Exploring Near-Term Quantum Algorithms for Chemical Reaction Studies and AI-driven Algorithm Advancements
Abstract
Quantum Computing presents a paradigm shift in computational chemistry, offering unprecedented potential for tackling complex chemical problems. In this presentation, I will delve into recent developments made in leveraging quantum computing for chemistry, particularly focusing on the recent applications of quantum algorithms for electronic structure and how machine learning methods can expedite quantum algorithm development. In the first half of my talk, I will highlight a notable study from IBM Quantum, wherein a Diels-Alder cycloaddition reaction serves as a testbed for near-term quantum algorithms and hardware. My discussion will center on the assessment of the near-term algorithms in computing activation barriers, exemplified by the interaction between cyclopentadiene and ethylene to form a transition state. I will describe a protocol that combines the use of two quantum algorithms: one called Entanglement Forging, which allows us to reduce the number of qubits required for quantum chemistry simulations, and another called Quantum Subspace Expansion, which improves the accuracy of the quantum simulation.
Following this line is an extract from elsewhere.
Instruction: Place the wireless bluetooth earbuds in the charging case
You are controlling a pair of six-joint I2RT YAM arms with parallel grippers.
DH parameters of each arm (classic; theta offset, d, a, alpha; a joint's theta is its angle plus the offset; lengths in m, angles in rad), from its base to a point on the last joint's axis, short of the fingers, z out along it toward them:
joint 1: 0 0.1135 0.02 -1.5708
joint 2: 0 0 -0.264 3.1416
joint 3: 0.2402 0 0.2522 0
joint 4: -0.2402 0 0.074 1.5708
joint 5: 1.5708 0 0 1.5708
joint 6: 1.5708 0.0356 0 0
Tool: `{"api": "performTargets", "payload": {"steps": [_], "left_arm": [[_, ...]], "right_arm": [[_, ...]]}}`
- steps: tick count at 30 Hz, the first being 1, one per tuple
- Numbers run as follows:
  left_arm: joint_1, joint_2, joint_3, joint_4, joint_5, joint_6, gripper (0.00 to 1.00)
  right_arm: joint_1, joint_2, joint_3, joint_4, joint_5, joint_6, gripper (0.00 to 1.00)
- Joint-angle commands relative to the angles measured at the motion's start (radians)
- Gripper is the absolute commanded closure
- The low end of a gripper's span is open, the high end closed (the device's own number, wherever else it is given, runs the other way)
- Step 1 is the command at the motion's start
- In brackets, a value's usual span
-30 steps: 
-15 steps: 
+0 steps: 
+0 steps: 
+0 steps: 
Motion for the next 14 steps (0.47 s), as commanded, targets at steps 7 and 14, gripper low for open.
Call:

These quantum techniques combined with classical processing using second-order perturbation theory allow us to account for both static and dynamic electron correlation in studying chemical reactions. In the second half of my talk, I will discuss the synergistic potential of combining artificial intelligence (AI) and quantum computing, exploring how the intersection of generative AI and machine learning expedites ground-state searches within quantum chemistry, illustrated with recent examples.